- Task brief
A single number is the answer: the count of lines below that contain "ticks".

....................

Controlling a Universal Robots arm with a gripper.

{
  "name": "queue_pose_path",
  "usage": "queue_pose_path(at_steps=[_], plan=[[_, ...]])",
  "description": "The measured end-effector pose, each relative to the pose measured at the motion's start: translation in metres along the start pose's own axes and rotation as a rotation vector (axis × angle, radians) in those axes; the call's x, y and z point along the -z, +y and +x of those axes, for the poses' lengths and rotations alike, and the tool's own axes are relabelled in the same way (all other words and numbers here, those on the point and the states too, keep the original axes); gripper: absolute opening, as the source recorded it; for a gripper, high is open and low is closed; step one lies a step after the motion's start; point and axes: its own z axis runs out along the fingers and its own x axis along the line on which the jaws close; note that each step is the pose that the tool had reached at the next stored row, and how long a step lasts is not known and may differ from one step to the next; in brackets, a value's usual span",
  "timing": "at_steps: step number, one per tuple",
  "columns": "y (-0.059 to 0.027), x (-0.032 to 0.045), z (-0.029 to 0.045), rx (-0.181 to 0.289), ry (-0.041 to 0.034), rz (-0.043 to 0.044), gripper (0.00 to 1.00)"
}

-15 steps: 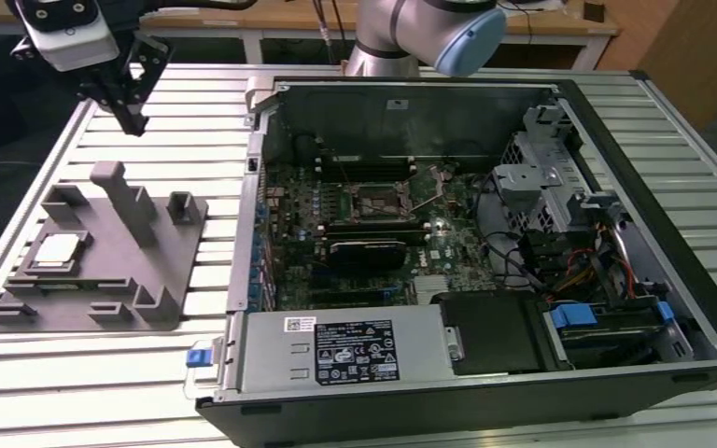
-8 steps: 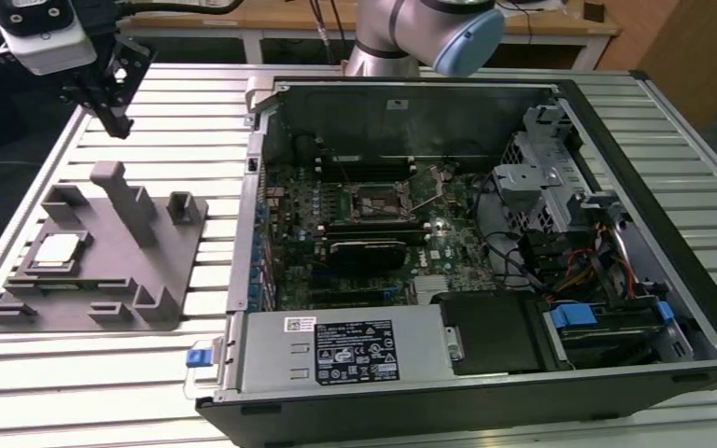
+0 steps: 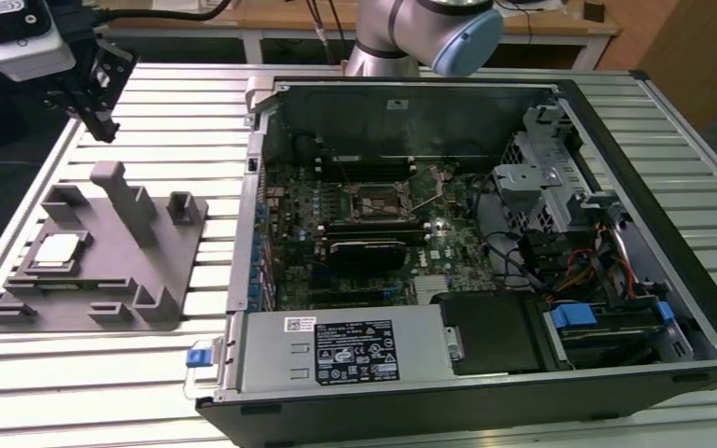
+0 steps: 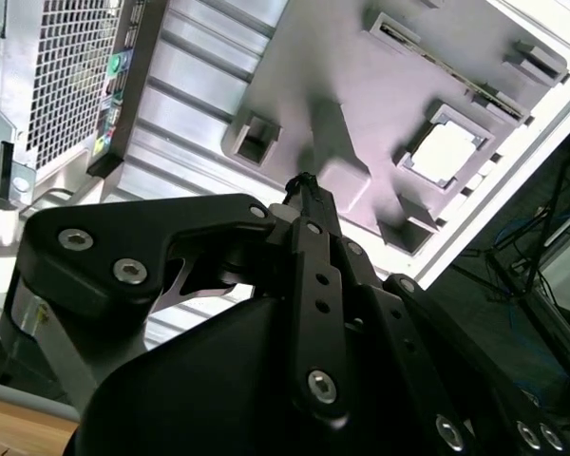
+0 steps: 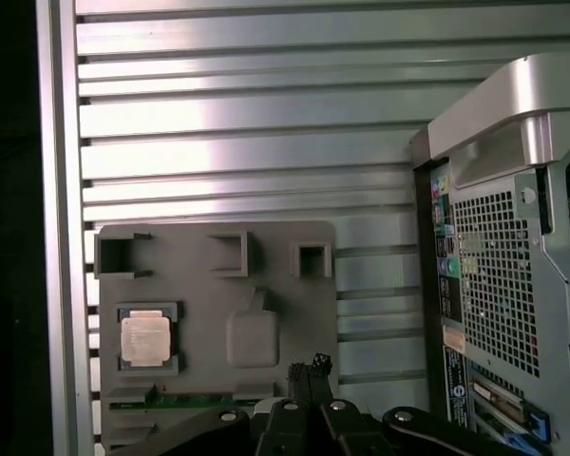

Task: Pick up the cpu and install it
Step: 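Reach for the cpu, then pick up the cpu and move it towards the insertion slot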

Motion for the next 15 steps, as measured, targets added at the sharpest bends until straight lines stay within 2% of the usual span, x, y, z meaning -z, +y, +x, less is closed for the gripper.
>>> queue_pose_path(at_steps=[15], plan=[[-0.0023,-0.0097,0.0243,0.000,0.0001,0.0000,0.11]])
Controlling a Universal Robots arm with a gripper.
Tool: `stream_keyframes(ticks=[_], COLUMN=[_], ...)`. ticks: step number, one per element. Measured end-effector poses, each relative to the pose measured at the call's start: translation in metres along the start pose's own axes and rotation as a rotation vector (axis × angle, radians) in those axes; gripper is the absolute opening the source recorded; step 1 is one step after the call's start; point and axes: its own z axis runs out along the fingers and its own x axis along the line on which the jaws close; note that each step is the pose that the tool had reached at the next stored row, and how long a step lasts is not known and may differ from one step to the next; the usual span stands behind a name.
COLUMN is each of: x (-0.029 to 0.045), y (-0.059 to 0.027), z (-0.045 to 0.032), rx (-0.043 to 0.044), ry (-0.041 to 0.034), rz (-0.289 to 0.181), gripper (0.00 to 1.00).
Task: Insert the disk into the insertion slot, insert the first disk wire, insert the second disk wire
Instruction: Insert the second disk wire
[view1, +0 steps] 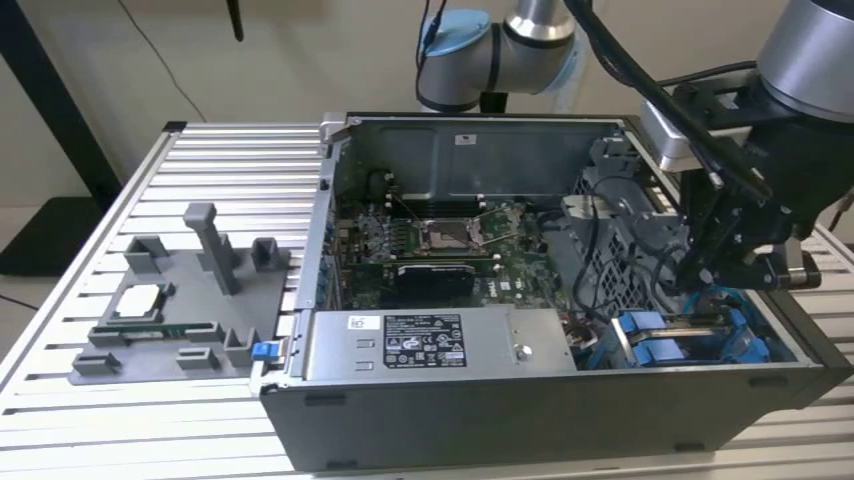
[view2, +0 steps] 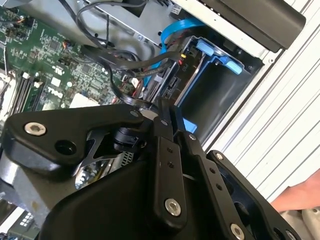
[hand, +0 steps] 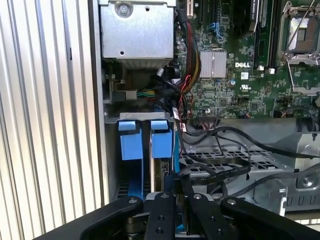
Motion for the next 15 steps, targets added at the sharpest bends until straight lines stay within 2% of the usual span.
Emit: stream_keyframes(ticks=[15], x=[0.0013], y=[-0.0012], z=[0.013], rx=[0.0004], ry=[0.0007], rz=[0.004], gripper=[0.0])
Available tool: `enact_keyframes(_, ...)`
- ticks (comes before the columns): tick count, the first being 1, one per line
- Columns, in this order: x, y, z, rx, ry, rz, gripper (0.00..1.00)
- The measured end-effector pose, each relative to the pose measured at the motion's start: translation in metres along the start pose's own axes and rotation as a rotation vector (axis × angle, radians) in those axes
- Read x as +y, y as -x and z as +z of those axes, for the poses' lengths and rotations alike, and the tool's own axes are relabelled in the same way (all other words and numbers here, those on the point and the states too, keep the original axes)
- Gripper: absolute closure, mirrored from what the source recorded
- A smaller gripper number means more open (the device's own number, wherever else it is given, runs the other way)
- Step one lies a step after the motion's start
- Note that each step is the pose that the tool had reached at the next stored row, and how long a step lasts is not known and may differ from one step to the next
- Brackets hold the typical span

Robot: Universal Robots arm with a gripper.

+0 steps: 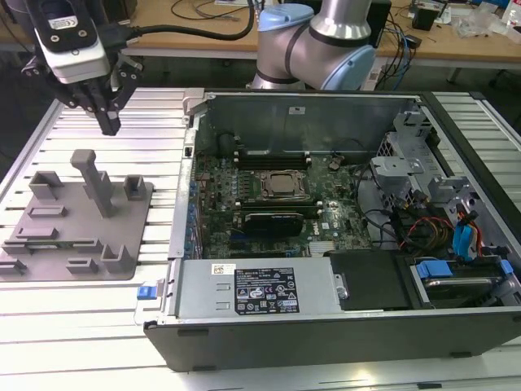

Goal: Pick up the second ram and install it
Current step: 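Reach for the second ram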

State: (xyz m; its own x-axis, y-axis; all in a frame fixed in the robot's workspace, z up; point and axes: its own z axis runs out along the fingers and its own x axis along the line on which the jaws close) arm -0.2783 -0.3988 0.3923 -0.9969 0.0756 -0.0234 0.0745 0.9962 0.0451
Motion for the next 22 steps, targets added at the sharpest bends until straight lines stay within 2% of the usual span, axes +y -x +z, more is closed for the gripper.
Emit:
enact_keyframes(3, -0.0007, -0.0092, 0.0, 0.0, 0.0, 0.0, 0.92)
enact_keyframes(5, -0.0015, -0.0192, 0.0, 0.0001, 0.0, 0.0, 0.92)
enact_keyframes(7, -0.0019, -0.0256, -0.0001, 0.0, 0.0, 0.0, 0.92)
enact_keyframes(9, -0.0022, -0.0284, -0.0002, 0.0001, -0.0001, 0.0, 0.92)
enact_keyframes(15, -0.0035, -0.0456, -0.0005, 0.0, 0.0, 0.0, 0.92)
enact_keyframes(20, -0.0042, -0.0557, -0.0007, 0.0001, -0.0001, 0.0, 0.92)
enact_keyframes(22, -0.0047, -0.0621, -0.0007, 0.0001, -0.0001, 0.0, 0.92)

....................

- Worked solution
3